You wouldn't think that The Stranger would be big on friendship and companionship. And it's not... really. The novel’s apathetic hero approaches what other characters think of as "friendship" with a detached and indifferent air. He falls into friendships if being friends is easier than being strangers, but would rather remain strangers if that takes less effort than having a conversation. Friendship ends up being something that happens to the main character, rather than something he creates. Of course, one could always argue that this means it isn’t friendship—or even companionship—at all.
Questions About Friendship
- Doesn’t it seem like Salamano is better friends with his dog than Meursault is with Raymond? What does this say about the nature of friendship?
- Does The Stranger draw any distinction between friendship and companionship?
- Why does Maman start a new romance with Perez so close to her death? Do you agree with Meursault’s explanation?
- Salamano replacing his dead wife with a dog might be considered a little ludicrous. What does this mean from an absurdist’s point of view?

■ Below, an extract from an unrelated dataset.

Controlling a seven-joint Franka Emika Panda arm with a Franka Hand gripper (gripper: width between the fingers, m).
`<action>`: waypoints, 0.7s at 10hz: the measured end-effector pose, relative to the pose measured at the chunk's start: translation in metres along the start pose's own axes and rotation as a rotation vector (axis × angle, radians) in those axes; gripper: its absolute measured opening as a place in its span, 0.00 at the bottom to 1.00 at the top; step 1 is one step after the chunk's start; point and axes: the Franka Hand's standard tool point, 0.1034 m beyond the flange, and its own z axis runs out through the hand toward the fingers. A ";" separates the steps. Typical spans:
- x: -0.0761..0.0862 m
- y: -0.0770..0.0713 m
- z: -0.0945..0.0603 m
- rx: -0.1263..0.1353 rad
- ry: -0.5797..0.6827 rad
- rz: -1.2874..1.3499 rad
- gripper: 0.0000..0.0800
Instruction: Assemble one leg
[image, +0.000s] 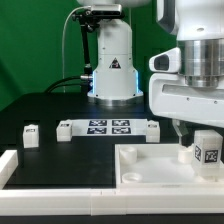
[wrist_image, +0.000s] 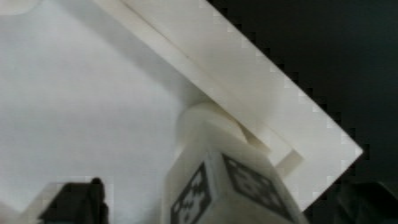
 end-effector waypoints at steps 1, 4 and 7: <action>0.000 0.000 0.000 -0.003 0.002 -0.122 0.81; 0.002 0.001 -0.001 -0.009 0.006 -0.417 0.81; 0.005 -0.002 -0.004 -0.023 0.018 -0.752 0.81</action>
Offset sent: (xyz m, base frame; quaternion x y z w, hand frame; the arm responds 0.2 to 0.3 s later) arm 0.0008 0.0014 0.0009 -0.0019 -0.0072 -0.2799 0.9600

- Meursault acts not for good reason, but because there’s no reason not to act. How is that reflected in his friendship with Raymond?
Chew on This
Just as Perez and Maman tried to escape death via a blossoming romance, Meursault escapes boredom through his friendship with Raymond.
Meursault uses other people to satisfy his needs. This is actually no different than what other, "normal" characters do in The Stranger—it’s just that Meursault is more willing to admit it. At the end of the day, he’s just like any other person, without the mask of social niceties.